(1.) The order under challenge in all these three writ petitions is one and the same, it being a common one, dealing with the rejection of approval of Admission in the I year MBBS Course of the petitioners in the respondent Medical College, for not having found a place in the list prepared by the Commissioner for Entrance Examinations pursuant to the Common Entrance Test, under the 'category' to which they belonged. The question involved is whether the petitioners can claim the benefit as members of OBC / SEBC requiring only 40% marks in the Common Entrance Examination to get declared as eligible though they do not claim the benefit of 'reservation' and had participated in the Common Entrance Test as a 'General candidate', in turn producing no supporting documents in this regard.
(2.) As mentioned above, the petitioners participated in the Common Entrance Examination conducted by the Commissioner for Entrance Examinations, projecting their credentials as a 'General candidate', though they contend as belonging to OBC/SEBC category. Admittedly, no benefit of reservation was ever claimed. If at all any such claim was to be mooted, necessary certificates issued by the competent authority in the prescribed form, endorsed at the appropriate place in the application form, had to be made available; which has not been done.

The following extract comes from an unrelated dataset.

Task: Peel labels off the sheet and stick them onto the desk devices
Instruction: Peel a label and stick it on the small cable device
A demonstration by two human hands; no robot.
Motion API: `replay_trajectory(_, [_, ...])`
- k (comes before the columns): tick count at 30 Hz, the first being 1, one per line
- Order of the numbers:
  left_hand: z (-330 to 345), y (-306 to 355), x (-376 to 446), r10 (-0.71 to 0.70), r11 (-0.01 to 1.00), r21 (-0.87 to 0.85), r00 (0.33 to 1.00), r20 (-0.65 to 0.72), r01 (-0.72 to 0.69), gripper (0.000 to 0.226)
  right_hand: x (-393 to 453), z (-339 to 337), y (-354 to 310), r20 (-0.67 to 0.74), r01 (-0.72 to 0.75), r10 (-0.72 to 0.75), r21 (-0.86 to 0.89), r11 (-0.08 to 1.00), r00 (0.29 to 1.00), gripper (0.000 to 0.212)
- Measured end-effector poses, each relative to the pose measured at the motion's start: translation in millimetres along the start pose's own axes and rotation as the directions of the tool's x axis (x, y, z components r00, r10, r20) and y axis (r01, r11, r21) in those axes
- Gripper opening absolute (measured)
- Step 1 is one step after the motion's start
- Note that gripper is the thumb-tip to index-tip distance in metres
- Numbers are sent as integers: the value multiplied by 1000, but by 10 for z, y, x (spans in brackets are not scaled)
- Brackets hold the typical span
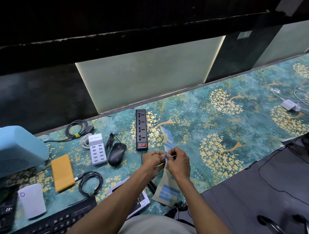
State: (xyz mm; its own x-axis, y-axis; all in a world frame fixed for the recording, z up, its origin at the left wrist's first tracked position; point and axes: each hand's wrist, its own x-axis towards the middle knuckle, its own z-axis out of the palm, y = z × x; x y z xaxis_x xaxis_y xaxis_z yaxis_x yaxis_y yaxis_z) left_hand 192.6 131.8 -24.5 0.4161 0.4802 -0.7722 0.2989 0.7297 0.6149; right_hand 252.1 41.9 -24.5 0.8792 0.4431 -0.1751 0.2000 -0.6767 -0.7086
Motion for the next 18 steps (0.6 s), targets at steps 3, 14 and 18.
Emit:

(3.) The eligibility fixed for admission to the MBBS Course is 50% in the case of 'General category' candidates; whereas it is only 40% in the case of SC/ST & OBC/SEBC. Though the petitioners claimed that they had performed well in the examinations and had obtained the requisite extent of marks in their 'Plus Two' level and more than 50% in the core subjects (Physics, Chemistry and Biology), in the Common Entrance Test conducted by the Commissioner for Entrance Examinations, they could score only less than 50%, though above 40%. Since the petitioners did not get the requisite extent of 50% marks to get admission as a 'General candidate' in any Medical colleges even under the Management quota available to the Self Financing Colleges, they thought of obtaining admission as a member of OBC/SEBC(who only require 40% marks in the Common Entrance Test) and it was accordingly, that necessary certificates were procured and produced before the College authorities obtaining admission in the Management Quota, prior to the cut off date in respect of the academic year 2015-16 and were pursuing their studies.